The Discovery of RAN Translation in SCA8 and DM1

SCA8 is an autosomal dominant, neurodegenerative disease caused by a CTG•CAG repeat expansion. In 2006, it was recognized that the SCA8 expansion mutation is bidirectionally transcribed and produces both CUG (ATXN8OS) and CAG (ATXN8) expansion RNAs, which are expressed in opposite directions across the expansion mutation (Moseley et al. 2006). The CUG expansion transcripts form RNA foci, which have been shown to sequester muscleblind proteins and are thought to cause RNA gain-of-function problems (Daughters et al. 2009). In addition, the expanded CAG ATXN8 transcript expressed in the opposite direction produces a nearly pure polyGln protein from an unusual short ORF that contains an AUG-initiation codon directly upstream of the CAG repeat (Moseley et al. 2006).

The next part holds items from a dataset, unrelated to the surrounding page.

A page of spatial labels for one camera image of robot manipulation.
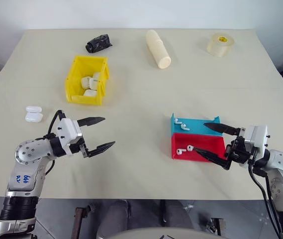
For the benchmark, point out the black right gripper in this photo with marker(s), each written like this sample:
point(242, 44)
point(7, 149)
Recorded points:
point(238, 152)

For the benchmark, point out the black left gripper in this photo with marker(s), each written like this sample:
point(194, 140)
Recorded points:
point(76, 148)

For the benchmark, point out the white charging case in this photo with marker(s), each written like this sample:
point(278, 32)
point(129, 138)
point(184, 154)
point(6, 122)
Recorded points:
point(33, 117)

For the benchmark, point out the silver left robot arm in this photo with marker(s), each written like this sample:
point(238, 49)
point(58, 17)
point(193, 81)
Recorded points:
point(27, 154)

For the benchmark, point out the yellow plastic bin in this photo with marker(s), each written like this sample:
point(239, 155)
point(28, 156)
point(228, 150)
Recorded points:
point(77, 74)

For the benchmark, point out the red plastic tray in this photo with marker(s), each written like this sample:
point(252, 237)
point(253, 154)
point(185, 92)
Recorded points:
point(206, 144)

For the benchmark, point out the blue plastic tray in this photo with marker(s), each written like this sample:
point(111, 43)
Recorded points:
point(196, 127)

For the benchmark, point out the black table leg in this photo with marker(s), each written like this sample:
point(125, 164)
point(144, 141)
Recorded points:
point(163, 210)

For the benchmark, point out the black rolled plastic bag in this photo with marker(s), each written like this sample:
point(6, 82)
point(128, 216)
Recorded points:
point(99, 43)

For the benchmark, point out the translucent tape roll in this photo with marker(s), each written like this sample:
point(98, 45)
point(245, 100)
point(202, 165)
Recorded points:
point(220, 46)

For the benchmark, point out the cream plastic cylinder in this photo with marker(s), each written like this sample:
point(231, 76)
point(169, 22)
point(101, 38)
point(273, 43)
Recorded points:
point(157, 48)

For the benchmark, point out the beige curved robot torso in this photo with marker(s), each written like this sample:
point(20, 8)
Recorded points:
point(156, 234)

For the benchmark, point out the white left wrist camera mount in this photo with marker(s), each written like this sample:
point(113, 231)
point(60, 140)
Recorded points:
point(66, 129)

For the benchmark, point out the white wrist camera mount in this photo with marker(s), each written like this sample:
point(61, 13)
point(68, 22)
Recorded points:
point(66, 129)
point(258, 139)

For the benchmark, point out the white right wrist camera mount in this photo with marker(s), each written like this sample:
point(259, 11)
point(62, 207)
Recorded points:
point(258, 139)

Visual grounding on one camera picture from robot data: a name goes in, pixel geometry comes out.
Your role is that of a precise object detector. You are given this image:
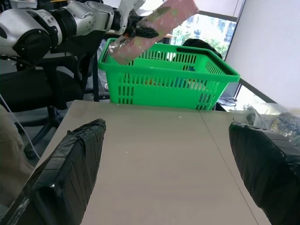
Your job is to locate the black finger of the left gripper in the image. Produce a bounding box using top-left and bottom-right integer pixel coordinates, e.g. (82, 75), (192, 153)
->
(135, 25), (160, 38)

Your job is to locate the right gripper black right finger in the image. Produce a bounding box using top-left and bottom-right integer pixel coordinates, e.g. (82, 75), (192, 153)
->
(228, 121), (300, 225)

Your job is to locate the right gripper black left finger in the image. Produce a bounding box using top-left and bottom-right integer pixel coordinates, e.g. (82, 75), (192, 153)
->
(0, 118), (107, 225)

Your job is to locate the pink snack bag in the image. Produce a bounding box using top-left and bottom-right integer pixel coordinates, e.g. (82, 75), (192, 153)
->
(108, 0), (200, 66)

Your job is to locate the green plastic basket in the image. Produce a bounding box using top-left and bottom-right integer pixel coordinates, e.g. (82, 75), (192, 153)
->
(97, 37), (241, 111)

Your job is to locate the black chair backrest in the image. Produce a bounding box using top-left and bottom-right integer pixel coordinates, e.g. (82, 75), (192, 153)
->
(182, 38), (226, 62)

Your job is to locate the clear plastic bag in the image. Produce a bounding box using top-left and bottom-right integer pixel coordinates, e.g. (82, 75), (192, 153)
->
(234, 102), (300, 144)

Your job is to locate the beige trouser leg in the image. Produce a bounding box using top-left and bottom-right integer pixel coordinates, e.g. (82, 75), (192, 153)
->
(0, 104), (35, 208)

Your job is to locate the black office chair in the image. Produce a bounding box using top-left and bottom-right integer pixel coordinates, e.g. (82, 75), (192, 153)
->
(0, 32), (99, 160)

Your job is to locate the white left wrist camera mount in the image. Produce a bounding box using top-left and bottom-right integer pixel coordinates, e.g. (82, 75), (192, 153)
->
(116, 0), (145, 36)

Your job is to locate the thin white cable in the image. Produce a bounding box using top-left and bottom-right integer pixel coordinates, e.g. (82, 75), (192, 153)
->
(0, 93), (41, 160)

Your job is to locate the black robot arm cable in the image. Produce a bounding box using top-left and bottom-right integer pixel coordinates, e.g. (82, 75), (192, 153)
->
(0, 53), (49, 71)

To understand the relative contributions of the effects of the ATXN8 encoded polyGln protein (Moseley et al. 2006), Ranum and colleagues attempted to block its expression by mutating the upstream ATG initiation codon. Unexpectedly, this mutation did not block expression of the polyGln protein in transfected cells (Zu et al. 2011). This finding raised the question of whether proteins could be made in other reading frames. To answer this question, CAG expansion expression vectors with two stop codons in each reading frame upstream of the CAG tract were generated to ensure AUG initiation could not occur in any of the reading frames. Additionally, epitope tags in each of the three reading frames downstream from the repeat were used to tag proteins expressed from any of the three frames. Surprisingly, homopolymeric polyGln, polyAla, and polySer proteins were expressed in all three reading frames even when the transcripts lacked AUG or near-cognate AUG codons in any reading frame (Zu et al. 2011). Subsequent analyses of CAG expansion transcripts isolated from polyribosomes showed no evidence that editing of the repeat RNAs had introduced an AUG start codon (Zu et al. 2011).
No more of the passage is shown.